Ever since the US Food and Drug Administration (FDA) issued black-box warnings on antidepressants, youth have been reluctant to go on medication for their depression, a recent study found.1
“Our goal was to assess the intended and unintended outcomes of the youth antidepressant warnings by conducting a systematic review of the most credible evidence in the field,” said lead investigator Stephen Soumerai, ScD, Harvard Medical School professor of population medicine at the Harvard Pilgrim Health Care Institute, in a statement. 2 “We screened all available research reports on the warnings, focusing on those that met rigorous research design criteria and synthesized the most trustworthy data available.”
Evidence as early as 2003 has shown antidepressants may be associated with suicidal thoughts and behaviors among youth.1 To be transparent, the FDA added this black-box Warning to antidepressants in 2005 for youth < 18. The warning was extended to individuals ≤ 24 in 2007.
The FDA hoped a black-box warning would lead people to be more self-aware of the potential risk of suicidal thoughts and behavior and monitor these symptoms. However, a systematic review discovered the warning led to a whole other outcome: the reduction of antidepressant use and increased suicide attempts and deaths.
The team screened 1841 research reports in Medline Ovid, Embase Ovid, and PsycINFO Ovid databases. Reports were all published about antidepressant warnings from January 1, 2003, to October 31, 2022. Only 11 reports met the inclusion criteria.
The study found < 5% of pediatric patients were monitored for suicidality symptoms through FDA’s contact schedule recommendations. The monitoring rate was the same as before the FDA issued the warnings.
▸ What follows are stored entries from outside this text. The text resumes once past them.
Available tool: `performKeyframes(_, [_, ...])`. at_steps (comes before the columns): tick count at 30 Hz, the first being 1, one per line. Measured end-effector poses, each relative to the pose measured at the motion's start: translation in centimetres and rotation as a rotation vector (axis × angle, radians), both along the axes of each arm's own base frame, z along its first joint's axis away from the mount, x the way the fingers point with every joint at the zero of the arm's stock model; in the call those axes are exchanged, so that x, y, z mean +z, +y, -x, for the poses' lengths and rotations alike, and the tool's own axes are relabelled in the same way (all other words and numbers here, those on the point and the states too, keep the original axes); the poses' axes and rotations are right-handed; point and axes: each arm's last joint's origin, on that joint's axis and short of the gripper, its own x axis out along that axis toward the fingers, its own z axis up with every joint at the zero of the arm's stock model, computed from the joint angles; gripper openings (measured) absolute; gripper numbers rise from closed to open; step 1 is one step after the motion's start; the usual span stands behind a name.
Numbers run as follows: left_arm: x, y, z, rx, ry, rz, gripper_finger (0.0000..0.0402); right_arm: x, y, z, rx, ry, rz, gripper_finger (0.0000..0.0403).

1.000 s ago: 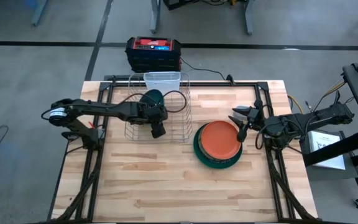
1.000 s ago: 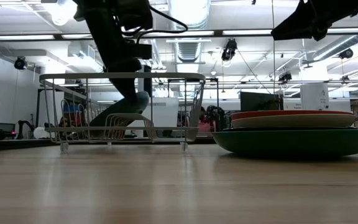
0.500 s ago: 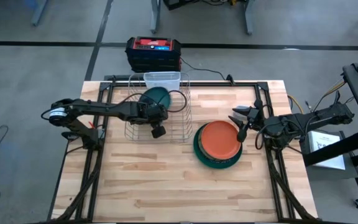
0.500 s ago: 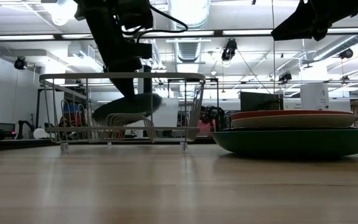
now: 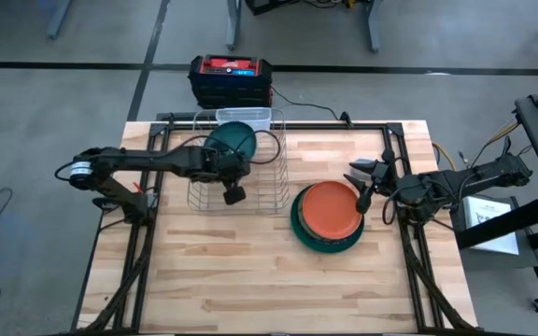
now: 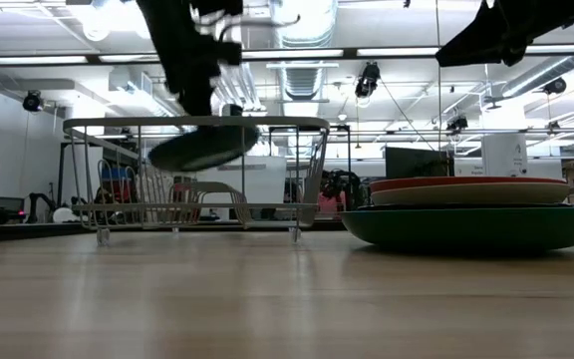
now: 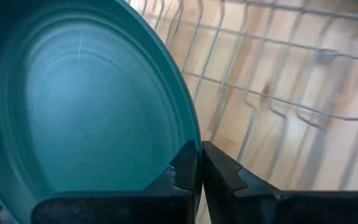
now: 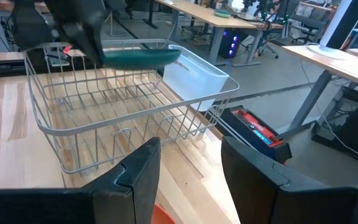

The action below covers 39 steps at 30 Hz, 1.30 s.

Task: Sort dishes
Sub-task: Put the dark green plate into the dish rack

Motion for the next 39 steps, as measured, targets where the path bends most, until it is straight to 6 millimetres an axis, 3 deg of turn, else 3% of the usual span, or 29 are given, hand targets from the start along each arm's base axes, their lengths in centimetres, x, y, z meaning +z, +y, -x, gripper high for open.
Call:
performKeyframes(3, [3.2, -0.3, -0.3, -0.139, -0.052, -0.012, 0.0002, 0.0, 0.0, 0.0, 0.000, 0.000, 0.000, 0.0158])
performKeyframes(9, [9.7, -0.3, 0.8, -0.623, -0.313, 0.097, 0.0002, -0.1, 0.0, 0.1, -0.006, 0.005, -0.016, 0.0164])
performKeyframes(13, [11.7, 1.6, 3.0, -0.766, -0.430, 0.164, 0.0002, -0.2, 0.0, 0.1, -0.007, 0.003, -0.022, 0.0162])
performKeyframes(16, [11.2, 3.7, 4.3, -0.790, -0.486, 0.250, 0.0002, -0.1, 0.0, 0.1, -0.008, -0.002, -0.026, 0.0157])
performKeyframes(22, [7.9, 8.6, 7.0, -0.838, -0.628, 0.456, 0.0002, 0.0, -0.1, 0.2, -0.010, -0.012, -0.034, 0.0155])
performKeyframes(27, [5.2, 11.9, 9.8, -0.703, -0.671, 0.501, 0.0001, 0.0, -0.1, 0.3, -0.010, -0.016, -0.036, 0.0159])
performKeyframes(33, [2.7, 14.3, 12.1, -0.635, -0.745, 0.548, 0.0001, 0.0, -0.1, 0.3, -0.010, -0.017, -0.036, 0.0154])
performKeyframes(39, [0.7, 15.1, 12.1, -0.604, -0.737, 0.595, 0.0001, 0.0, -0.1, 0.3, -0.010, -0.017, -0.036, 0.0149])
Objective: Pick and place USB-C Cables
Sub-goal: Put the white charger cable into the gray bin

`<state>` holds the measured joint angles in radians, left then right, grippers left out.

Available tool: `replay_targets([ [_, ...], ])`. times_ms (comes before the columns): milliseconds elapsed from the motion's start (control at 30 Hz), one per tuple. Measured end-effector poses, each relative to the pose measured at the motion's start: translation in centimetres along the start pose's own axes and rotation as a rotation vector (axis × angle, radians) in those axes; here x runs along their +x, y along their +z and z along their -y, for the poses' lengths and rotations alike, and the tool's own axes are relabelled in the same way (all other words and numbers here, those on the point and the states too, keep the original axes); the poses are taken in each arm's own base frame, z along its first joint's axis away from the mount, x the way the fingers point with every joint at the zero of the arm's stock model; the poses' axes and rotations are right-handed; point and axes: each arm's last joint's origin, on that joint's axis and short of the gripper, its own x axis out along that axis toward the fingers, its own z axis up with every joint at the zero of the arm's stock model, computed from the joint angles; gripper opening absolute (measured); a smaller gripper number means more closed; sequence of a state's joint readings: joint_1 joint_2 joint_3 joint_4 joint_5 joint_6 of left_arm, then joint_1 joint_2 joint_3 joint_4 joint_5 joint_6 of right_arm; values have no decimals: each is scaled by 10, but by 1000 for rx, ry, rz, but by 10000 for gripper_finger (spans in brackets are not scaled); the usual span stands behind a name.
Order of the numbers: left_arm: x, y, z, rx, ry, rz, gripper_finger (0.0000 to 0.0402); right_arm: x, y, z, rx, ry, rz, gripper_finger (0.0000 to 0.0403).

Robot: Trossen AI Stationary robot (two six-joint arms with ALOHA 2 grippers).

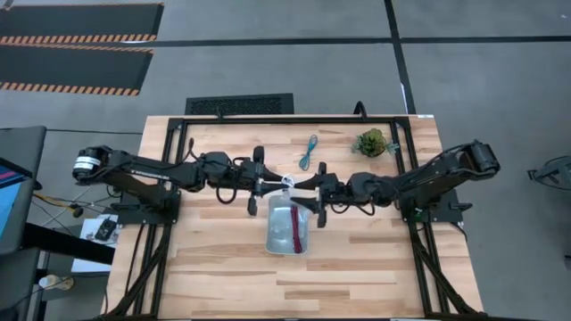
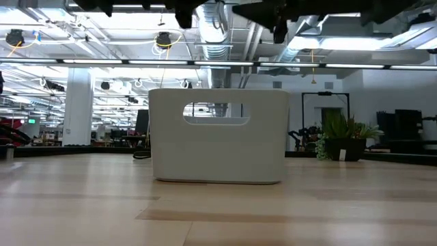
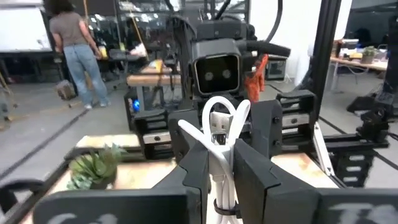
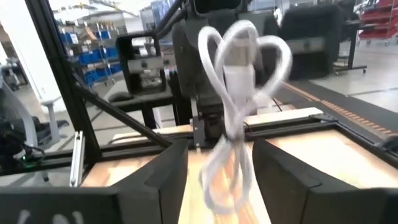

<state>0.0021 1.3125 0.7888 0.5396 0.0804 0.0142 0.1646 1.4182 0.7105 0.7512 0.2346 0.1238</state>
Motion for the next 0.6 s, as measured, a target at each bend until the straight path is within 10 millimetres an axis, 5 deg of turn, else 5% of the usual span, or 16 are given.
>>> replay_targets([
  [300,-26,21,1,27,45,-11,35,-39,41,3,-5,-7,-22,212],
  [600,-38,13,20,-55,264,-165,35,-100,69,3,19,-183,-66,203],
])
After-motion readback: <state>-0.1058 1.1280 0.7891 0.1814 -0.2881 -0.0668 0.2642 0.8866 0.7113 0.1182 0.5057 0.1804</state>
No studies observed improvements in mental health care or reductions in suicide attempts or suicides after the warnings were in place.
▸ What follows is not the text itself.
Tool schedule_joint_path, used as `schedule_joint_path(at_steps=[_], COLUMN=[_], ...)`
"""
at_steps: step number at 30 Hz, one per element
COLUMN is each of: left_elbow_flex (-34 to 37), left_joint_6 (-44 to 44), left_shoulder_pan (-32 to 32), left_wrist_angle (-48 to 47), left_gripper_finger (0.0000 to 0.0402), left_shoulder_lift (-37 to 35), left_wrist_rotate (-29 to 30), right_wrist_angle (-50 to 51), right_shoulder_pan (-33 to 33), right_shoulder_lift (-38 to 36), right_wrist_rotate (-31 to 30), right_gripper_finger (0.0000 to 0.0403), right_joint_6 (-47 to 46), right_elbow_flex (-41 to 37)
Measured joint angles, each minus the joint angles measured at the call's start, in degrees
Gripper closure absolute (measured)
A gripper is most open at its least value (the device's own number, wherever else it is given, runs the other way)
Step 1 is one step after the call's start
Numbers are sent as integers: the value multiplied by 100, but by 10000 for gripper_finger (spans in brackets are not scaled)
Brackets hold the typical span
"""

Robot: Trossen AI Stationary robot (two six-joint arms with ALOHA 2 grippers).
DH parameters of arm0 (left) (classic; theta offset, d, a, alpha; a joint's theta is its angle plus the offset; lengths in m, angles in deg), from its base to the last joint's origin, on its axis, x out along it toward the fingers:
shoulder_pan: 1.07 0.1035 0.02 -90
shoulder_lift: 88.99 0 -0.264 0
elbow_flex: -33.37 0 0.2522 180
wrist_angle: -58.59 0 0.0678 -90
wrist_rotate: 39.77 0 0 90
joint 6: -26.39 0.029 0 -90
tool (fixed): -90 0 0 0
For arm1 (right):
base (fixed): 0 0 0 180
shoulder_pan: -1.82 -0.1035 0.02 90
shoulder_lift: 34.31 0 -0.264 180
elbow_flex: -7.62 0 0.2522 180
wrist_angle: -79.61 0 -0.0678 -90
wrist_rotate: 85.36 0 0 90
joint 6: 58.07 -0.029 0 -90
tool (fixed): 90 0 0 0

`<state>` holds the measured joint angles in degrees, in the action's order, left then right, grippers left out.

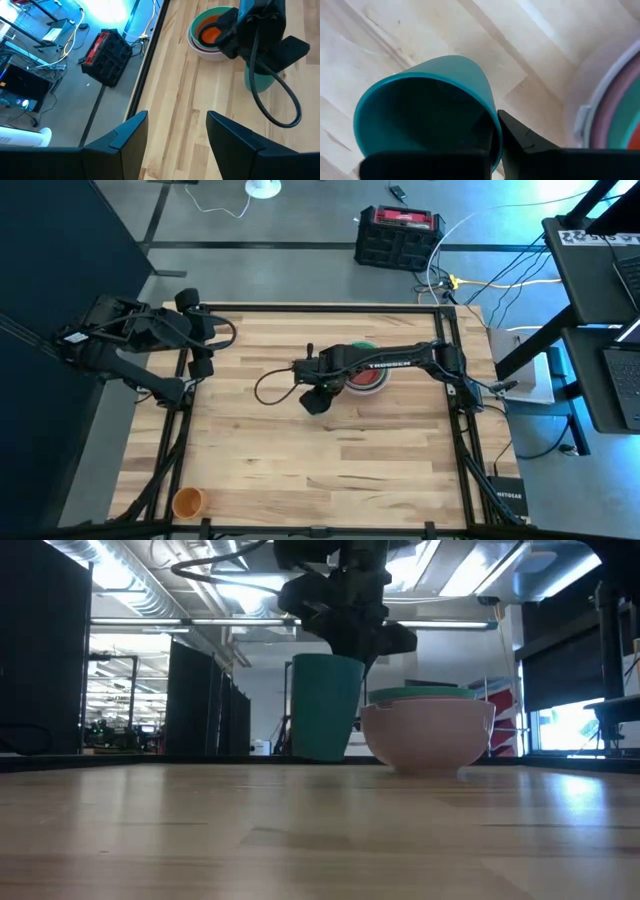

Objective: Nest bowls inside each other
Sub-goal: Put the teal cup next to the stack in the center of the table

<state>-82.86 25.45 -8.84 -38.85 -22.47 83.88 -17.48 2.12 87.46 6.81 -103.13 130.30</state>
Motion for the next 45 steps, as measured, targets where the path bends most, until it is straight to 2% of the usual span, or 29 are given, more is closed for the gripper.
schedule_joint_path(at_steps=[34, 45], left_elbow_flex=[0, 0], left_joint_6=[-8, -35], left_shoulder_pan=[0, 0], left_wrist_angle=[-109, -127], left_gripper_finger=[217, 217], left_shoulder_lift=[2, 2], left_wrist_rotate=[0, -2], right_wrist_angle=[139, 105], right_shoulder_pan=[48, 48], right_shoulder_lift=[285, 286], right_wrist_rotate=[95, 95], right_gripper_finger=[403, 373], right_joint_6=[328, 343], right_elbow_flex=[-2, -4])
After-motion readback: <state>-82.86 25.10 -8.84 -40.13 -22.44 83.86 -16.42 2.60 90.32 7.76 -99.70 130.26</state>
Not only did the warnings not impact the monitoring rate for suicidality symptoms, but fewer children and adolescents visited their doctor for depression. Four studies with a total of > 12 million patients reported substantial reductions in doctor visits for depression and depression diagnoses.
The team observed an increased use of antidepressants in the years before the FDA advisory, but after the warnings, antidepressant use reduced from 20% to 50%. A few studies also found increases in psychotropic drug poisonings, a proxy for suicide attempts, and suicide deaths.
“Contrary to the FDA’s intent to increase physician monitoring of suicidal thoughts and behaviors of treated patients, a large longitudinal study suggests that this did not occur,” investigators wrote.
The team wrote the validity of the review could be threatened by the possibility that other events or forces other than the warnings, such as increased social media use, the opioid epidemic, and the 2008 recession, resulted in increases in psychotropic drug poisonings and suicide deaths. However, after considering these events, they decided these were not likely to be confounders. Social media’s impact on mental health was minimal at the time of the FDA warnings, trends saw when opioid deaths were up suicides were down, and research had demonstrated that recessions were not likely to affect the mental health of anyone who was not middle-aged.
Investigators recognized that it is unlikely for a single outside factor to be the reason for the ripple effects of depression care, suicidal behavior, and suicide death.
“The sudden, simultaneous, and sweeping effects of these warnings––the reduction in depression treatment and increase in suicide––are documented across 14 years of strong research,” Soumerai said.2 The consistency in observed harms and absence of observed benefits after the black-box warnings indicate this is not a coincidence. We recommend that the FDA consider incorporating the black-box warnings into the list of routine warnings that pose fewer health risks, or potentially removing the warnings altogether.”